▶ **Problem requirements**
Exact copies of all the entries are required.

(Collection entries)
····················

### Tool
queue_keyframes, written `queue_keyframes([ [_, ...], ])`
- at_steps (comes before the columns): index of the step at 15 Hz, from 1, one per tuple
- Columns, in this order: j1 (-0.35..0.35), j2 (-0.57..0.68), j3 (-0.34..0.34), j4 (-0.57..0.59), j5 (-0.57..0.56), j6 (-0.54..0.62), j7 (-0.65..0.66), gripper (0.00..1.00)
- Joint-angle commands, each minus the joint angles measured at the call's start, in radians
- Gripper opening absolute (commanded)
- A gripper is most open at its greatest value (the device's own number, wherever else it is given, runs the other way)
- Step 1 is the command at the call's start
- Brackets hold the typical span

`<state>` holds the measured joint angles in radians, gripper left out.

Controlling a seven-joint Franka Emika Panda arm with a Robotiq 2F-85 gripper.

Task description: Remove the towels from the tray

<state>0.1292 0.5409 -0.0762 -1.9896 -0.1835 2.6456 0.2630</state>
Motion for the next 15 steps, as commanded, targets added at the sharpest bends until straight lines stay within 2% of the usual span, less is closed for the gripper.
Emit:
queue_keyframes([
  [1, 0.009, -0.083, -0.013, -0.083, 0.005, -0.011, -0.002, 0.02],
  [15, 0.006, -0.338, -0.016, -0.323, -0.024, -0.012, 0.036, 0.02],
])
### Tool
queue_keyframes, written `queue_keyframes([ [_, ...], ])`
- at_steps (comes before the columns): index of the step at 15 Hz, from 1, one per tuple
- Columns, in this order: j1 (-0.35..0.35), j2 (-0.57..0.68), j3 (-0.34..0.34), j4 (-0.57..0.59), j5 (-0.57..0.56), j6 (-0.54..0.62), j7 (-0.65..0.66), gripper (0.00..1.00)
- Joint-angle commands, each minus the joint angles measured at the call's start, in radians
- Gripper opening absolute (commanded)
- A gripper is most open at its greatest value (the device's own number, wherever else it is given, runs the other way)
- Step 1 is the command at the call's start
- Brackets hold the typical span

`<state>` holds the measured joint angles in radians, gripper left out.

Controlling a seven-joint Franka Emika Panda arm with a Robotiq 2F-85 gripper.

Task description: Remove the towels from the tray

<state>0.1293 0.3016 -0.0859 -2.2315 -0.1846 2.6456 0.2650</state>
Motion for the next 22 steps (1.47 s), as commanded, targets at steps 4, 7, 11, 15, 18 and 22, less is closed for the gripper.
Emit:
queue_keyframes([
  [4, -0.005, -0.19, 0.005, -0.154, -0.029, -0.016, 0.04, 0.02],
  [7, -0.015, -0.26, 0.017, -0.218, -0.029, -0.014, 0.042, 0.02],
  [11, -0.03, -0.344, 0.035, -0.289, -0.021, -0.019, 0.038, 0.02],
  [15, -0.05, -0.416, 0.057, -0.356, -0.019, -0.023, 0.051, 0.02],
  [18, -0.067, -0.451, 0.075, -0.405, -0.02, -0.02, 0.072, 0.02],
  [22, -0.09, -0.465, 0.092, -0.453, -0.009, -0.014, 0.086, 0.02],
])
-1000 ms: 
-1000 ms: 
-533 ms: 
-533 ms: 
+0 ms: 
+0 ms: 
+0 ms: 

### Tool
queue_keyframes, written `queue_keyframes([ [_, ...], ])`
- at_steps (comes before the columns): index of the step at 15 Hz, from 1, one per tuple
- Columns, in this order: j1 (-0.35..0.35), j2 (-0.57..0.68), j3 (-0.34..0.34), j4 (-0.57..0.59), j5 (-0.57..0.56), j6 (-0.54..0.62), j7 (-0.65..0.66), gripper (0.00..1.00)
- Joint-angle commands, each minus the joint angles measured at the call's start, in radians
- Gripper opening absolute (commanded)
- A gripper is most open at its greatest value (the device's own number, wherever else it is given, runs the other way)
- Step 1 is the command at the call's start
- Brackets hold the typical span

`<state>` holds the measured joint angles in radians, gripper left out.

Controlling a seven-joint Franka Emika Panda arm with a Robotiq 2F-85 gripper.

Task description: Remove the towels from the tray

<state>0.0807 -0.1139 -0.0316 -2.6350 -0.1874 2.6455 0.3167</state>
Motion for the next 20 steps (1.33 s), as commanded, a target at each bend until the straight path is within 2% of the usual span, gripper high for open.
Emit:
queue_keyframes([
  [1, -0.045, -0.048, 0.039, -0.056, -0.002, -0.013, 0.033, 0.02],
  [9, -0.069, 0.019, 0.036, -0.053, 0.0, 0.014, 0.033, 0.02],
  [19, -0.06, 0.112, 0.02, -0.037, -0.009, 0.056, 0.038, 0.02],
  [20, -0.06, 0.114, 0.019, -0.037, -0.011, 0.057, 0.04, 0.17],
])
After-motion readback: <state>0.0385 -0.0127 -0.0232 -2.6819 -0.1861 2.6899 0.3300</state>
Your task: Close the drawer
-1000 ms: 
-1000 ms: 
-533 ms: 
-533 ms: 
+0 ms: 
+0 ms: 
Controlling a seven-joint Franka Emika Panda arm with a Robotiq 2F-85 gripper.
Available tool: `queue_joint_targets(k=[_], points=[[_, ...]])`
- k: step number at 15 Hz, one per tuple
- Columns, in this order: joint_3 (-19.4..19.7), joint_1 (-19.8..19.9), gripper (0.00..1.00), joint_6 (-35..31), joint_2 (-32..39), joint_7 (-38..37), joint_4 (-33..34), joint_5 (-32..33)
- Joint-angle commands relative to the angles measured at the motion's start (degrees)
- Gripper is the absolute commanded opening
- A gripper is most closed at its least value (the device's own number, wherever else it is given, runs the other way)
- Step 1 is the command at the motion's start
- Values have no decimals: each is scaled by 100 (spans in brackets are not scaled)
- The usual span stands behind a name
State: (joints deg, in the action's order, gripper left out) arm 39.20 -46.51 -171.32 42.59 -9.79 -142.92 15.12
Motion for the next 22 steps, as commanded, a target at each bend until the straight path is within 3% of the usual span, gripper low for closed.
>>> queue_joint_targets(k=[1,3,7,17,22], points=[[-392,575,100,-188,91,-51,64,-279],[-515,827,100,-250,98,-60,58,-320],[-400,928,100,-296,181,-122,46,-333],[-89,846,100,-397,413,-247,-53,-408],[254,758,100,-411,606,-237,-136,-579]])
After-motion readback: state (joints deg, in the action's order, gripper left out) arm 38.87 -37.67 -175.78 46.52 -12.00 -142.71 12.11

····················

▶ **Solution for this problem**
### Tool
queue_keyframes, written `queue_keyframes([ [_, ...], ])`
- at_steps (comes before the columns): index of the step at 15 Hz, from 1, one per tuple
- Columns, in this order: j1 (-0.35..0.35), j2 (-0.57..0.68), j3 (-0.34..0.34), j4 (-0.57..0.59), j5 (-0.57..0.56), j6 (-0.54..0.62), j7 (-0.65..0.66), gripper (0.00..1.00)
- Joint-angle commands, each minus the joint angles measured at the call's start, in radians
- Gripper opening absolute (commanded)
- A gripper is most open at its greatest value (the device's own number, wherever else it is given, runs the other way)
- Step 1 is the command at the call's start
- Brackets hold the typical span

`<state>` holds the measured joint angles in radians, gripper left out.

Controlling a seven-joint Franka Emika Panda arm with a Robotiq 2F-85 gripper.

Task description: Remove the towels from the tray

<state>0.1292 0.5409 -0.0762 -1.9896 -0.1835 2.6456 0.2630</state>
Motion for the next 15 steps, as commanded, targets added at the sharpest bends until straight lines stay within 2% of the usual span, less is closed for the gripper.
Emit:
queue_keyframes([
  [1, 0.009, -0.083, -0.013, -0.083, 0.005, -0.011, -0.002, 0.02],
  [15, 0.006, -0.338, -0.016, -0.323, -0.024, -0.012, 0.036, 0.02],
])
### Tool
queue_keyframes, written `queue_keyframes([ [_, ...], ])`
- at_steps (comes before the columns): index of the step at 15 Hz, from 1, one per tuple
- Columns, in this order: j1 (-0.35..0.35), j2 (-0.57..0.68), j3 (-0.34..0.34), j4 (-0.57..0.59), j5 (-0.57..0.56), j6 (-0.54..0.62), j7 (-0.65..0.66), gripper (0.00..1.00)
- Joint-angle commands, each minus the joint angles measured at the call's start, in radians
- Gripper opening absolute (commanded)
- A gripper is most open at its greatest value (the device's own number, wherever else it is given, runs the other way)
- Step 1 is the command at the call's start
- Brackets hold the typical span

`<state>` holds the measured joint angles in radians, gripper left out.

Controlling a seven-joint Franka Emika Panda arm with a Robotiq 2F-85 gripper.

Task description: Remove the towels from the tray

<state>0.1293 0.3016 -0.0859 -2.2315 -0.1846 2.6456 0.2650</state>
Motion for the next 22 steps (1.47 s), as commanded, targets at steps 4, 7, 11, 15, 18 and 22, less is closed for the gripper.
Emit:
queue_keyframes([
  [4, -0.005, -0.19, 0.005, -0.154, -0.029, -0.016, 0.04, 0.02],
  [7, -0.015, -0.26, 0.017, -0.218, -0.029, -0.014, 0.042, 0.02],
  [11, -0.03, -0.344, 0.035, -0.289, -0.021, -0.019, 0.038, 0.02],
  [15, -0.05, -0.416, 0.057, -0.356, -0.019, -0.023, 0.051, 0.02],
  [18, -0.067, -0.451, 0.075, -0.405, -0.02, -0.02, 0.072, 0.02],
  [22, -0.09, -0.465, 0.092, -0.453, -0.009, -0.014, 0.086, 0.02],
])
-1000 ms: 
-1000 ms: 
-533 ms: 
-533 ms: 
+0 ms: 
+0 ms: 
+0 ms: 

### Tool
queue_keyframes, written `queue_keyframes([ [_, ...], ])`
- at_steps (comes before the columns): index of the step at 15 Hz, from 1, one per tuple
- Columns, in this order: j1 (-0.35..0.35), j2 (-0.57..0.68), j3 (-0.34..0.34), j4 (-0.57..0.59), j5 (-0.57..0.56), j6 (-0.54..0.62), j7 (-0.65..0.66), gripper (0.00..1.00)
- Joint-angle commands, each minus the joint angles measured at the call's start, in radians
- Gripper opening absolute (commanded)
- A gripper is most open at its greatest value (the device's own number, wherever else it is given, runs the other way)
- Step 1 is the command at the call's start
- Brackets hold the typical span

`<state>` holds the measured joint angles in radians, gripper left out.

Controlling a seven-joint Franka Emika Panda arm with a Robotiq 2F-85 gripper.

Task description: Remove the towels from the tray

<state>0.0807 -0.1139 -0.0316 -2.6350 -0.1874 2.6455 0.3167</state>
Motion for the next 20 steps (1.33 s), as commanded, a target at each bend until the straight path is within 2% of the usual span, gripper high for open.
Emit:
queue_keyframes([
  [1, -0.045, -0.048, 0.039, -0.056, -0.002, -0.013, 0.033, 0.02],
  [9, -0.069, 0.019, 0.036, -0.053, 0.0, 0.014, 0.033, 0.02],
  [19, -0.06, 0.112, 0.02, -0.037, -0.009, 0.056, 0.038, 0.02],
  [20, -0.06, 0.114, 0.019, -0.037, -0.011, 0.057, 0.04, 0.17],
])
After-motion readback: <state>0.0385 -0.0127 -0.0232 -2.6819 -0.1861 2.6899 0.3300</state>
Your task: Close the drawer
-1000 ms: 
-1000 ms: 
-533 ms: 
-533 ms: 
+0 ms: 
+0 ms: 
Controlling a seven-joint Franka Emika Panda arm with a Robotiq 2F-85 gripper.
Available tool: `queue_joint_targets(k=[_], points=[[_, ...]])`
- k: step number at 15 Hz, one per tuple
- Columns, in this order: joint_3 (-19.4..19.7), joint_1 (-19.8..19.9), gripper (0.00..1.00), joint_6 (-35..31), joint_2 (-32..39), joint_7 (-38..37), joint_4 (-33..34), joint_5 (-32..33)
- Joint-angle commands relative to the angles measured at the motion's start (degrees)
- Gripper is the absolute commanded opening
- A gripper is most closed at its least value (the device's own number, wherever else it is given, runs the other way)
- Step 1 is the command at the motion's start
- Values have no decimals: each is scaled by 100 (spans in brackets are not scaled)
- The usual span stands behind a name
State: (joints deg, in the action's order, gripper left out) arm 39.20 -46.51 -171.32 42.59 -9.79 -142.92 15.12
Motion for the next 22 steps, as commanded, a target at each bend until the straight path is within 3% of the usual span, gripper low for closed.
>>> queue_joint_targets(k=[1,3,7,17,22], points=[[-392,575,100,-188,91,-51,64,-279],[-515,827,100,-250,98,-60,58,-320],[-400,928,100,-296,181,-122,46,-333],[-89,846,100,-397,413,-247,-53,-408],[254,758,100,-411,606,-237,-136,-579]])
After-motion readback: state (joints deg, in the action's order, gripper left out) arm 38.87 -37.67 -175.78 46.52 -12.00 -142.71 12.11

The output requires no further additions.